Prompt: Return every line from the listing where the word "light" occurs.
▶
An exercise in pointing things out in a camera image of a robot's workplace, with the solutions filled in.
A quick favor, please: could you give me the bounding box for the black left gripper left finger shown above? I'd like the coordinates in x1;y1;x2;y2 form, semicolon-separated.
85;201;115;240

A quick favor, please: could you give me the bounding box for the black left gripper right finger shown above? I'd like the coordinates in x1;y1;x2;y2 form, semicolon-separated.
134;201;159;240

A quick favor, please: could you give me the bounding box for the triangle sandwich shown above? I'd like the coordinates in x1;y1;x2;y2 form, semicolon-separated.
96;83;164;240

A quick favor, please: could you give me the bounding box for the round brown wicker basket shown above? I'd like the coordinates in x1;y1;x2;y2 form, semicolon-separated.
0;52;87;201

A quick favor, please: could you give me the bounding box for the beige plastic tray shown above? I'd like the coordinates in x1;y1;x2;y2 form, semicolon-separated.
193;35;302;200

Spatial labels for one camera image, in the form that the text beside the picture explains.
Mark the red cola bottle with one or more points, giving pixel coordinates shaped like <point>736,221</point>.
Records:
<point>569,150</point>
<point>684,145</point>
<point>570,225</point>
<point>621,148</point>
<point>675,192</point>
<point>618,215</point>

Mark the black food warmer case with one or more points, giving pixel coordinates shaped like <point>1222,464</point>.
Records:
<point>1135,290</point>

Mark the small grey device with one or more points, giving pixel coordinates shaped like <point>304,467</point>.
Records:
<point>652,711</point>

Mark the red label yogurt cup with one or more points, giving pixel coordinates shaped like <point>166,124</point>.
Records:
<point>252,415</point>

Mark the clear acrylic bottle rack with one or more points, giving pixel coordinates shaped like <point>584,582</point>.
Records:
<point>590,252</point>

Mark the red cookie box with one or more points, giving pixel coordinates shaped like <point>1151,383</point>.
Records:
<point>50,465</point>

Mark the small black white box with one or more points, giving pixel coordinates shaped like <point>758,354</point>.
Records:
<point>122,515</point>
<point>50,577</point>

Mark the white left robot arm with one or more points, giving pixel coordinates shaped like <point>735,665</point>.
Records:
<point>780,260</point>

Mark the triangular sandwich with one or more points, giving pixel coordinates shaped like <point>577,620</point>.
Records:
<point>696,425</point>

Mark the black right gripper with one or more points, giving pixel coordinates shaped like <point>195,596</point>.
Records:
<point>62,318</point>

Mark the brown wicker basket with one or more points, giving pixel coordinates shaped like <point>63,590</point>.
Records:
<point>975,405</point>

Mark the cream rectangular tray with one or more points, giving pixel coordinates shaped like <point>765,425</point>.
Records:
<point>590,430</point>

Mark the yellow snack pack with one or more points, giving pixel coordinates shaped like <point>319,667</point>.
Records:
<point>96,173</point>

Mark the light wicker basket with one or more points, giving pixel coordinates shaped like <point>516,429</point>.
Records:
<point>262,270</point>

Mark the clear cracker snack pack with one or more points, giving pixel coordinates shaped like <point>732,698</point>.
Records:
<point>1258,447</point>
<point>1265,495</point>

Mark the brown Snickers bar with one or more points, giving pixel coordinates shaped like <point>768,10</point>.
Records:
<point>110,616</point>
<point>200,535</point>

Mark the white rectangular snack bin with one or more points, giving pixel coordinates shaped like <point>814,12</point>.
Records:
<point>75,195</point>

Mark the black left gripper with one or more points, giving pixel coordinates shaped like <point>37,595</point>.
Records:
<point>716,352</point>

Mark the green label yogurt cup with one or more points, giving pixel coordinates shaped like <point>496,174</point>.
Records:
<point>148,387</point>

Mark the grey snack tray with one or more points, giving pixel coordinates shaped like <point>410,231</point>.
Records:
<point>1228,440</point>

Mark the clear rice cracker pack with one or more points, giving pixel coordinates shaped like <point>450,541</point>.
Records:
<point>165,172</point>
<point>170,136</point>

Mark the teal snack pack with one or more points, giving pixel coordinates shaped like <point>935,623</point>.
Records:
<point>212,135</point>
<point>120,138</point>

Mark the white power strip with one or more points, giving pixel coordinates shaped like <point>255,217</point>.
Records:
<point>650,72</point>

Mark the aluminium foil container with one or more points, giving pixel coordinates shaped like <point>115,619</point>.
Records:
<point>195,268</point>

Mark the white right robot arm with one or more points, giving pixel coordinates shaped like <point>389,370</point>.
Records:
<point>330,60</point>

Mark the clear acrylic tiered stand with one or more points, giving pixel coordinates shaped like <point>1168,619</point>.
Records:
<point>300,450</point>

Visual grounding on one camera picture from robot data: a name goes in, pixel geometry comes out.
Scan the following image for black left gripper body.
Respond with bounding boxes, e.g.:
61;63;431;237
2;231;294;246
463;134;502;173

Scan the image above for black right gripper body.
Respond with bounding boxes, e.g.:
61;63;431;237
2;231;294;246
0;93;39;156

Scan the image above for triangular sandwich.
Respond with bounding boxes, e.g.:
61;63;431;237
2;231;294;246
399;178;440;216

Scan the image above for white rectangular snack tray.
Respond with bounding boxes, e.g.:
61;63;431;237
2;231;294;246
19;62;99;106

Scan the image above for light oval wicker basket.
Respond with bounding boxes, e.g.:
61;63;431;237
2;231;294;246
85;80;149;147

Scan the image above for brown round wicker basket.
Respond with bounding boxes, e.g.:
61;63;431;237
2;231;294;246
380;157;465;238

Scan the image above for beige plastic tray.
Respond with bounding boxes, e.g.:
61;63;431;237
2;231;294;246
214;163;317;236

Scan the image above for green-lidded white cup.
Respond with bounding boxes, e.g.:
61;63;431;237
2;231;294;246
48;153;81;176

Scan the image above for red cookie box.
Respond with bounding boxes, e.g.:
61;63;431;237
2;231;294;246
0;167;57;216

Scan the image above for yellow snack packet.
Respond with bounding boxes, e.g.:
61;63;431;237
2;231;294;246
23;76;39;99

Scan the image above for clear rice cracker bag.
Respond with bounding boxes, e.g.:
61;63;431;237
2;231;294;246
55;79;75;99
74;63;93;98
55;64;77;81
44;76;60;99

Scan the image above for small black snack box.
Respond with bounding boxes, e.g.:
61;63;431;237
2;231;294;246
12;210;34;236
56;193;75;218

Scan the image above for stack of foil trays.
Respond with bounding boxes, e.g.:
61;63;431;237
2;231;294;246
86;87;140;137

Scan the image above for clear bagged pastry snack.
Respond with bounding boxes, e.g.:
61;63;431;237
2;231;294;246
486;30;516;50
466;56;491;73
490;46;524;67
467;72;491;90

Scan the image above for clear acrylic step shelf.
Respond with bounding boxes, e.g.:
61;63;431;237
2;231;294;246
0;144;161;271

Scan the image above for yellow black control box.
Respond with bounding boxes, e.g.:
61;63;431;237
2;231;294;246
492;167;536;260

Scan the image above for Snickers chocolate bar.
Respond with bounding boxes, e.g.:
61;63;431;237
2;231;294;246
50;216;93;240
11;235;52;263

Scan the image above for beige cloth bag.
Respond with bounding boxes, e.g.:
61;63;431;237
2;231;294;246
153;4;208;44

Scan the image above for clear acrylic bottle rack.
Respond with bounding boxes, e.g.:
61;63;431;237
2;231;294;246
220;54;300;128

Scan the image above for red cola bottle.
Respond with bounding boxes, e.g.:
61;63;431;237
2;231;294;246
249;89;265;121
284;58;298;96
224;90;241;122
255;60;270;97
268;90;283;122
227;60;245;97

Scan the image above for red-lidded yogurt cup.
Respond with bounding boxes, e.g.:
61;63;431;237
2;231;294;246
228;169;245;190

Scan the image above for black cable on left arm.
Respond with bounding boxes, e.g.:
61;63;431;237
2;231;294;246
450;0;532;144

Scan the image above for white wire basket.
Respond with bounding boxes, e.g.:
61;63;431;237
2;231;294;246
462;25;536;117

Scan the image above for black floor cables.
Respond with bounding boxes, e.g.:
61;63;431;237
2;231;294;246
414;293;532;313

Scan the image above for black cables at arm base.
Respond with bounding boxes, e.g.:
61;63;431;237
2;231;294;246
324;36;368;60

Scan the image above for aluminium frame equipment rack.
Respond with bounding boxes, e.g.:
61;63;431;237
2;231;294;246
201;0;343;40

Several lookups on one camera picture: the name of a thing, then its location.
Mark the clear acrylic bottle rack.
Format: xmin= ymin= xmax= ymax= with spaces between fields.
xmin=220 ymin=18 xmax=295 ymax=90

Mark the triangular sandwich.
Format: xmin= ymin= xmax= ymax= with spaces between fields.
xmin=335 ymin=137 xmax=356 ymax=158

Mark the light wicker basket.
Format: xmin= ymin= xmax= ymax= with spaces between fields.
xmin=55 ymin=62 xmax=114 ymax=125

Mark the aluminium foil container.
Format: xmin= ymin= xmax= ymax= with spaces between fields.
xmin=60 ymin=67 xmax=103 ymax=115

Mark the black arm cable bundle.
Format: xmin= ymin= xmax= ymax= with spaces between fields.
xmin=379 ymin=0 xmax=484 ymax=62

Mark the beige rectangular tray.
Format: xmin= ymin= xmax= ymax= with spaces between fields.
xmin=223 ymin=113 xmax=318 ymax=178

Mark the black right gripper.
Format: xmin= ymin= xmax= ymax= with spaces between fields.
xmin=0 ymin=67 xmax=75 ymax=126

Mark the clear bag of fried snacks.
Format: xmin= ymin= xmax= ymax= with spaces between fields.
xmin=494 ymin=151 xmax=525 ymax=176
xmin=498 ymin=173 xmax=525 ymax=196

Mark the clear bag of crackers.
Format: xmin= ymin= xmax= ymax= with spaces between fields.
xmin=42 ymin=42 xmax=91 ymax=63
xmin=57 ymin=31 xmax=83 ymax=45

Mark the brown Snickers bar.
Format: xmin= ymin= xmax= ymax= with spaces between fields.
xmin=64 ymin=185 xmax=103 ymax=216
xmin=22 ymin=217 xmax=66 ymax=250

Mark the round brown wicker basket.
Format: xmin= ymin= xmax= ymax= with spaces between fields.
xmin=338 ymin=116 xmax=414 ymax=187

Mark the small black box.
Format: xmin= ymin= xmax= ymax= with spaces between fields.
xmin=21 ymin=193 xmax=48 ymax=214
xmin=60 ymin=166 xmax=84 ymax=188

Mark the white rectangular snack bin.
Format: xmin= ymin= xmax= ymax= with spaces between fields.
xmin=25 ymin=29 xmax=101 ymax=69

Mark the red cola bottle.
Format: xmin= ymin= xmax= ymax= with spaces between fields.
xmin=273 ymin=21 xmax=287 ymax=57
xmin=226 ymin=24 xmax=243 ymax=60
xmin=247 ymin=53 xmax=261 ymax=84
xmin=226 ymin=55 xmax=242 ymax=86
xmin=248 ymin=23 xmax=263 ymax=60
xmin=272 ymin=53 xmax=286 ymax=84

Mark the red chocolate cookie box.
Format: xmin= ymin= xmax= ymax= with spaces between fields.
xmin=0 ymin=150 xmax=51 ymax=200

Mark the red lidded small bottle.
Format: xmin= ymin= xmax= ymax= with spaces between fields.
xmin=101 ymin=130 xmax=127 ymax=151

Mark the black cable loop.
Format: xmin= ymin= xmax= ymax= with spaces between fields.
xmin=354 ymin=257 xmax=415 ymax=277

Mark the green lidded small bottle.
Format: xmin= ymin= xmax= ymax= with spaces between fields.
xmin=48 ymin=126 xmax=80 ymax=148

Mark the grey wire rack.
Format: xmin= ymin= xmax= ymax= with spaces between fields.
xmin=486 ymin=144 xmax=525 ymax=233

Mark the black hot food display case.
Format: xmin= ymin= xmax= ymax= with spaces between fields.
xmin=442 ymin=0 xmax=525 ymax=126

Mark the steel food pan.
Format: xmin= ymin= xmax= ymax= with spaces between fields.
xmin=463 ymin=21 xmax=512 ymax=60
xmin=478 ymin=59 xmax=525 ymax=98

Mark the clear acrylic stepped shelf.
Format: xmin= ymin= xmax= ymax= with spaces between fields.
◀
The answer:
Mark the light wicker basket with one or more points, giving pixel coordinates shaped like <point>516,429</point>.
Scan the image above for light oval wicker basket.
Mark the light wicker basket.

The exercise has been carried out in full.